What the exercise asks.
Copy out the data below. Keep every word as it is.

START Material provided

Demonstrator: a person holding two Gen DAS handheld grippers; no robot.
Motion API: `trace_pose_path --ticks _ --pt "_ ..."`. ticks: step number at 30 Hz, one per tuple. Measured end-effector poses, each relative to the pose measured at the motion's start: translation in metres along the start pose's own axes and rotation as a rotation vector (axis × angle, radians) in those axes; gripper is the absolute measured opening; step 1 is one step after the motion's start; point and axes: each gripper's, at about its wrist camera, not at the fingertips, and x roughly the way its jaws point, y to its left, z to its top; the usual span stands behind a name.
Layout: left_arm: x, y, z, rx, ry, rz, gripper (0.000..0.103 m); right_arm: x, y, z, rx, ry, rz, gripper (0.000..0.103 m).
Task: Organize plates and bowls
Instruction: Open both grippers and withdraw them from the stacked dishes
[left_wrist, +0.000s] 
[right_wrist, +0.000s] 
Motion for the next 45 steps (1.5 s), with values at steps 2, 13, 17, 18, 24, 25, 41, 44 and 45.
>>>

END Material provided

Response to this exercise.
Demonstrator: a person holding two Gen DAS handheld grippers; no robot.
Motion API: `trace_pose_path --ticks _ --pt "_ ..."`. ticks: step number at 30 Hz, one per tuple. Measured end-effector poses, each relative to the pose measured at the motion's start: translation in metres along the start pose's own axes and rotation as a rotation vector (axis × angle, radians) in those axes; gripper is the absolute measured opening; step 1 is one step after the motion's start; point and axes: each gripper's, at about its wrist camera, not at the fingertips, and x roughly the way its jaws point, y to its left, z to its top; the usual span stands behind a name.
Layout: left_arm: x, y, z, rx, ry, rz, gripper (0.000..0.103 m); right_arm: x, y, z, rx, ry, rz, gripper (0.000..0.103 m).
Task: Organize plates and bowls
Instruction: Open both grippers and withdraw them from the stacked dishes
[left_wrist, +0.000s] 
[right_wrist, +0.000s] 
Motion for the next 45 steps (1.5 s), with values at steps 2, 13, 17, 18, 24, 25, 41, 44 and 45.
>>>

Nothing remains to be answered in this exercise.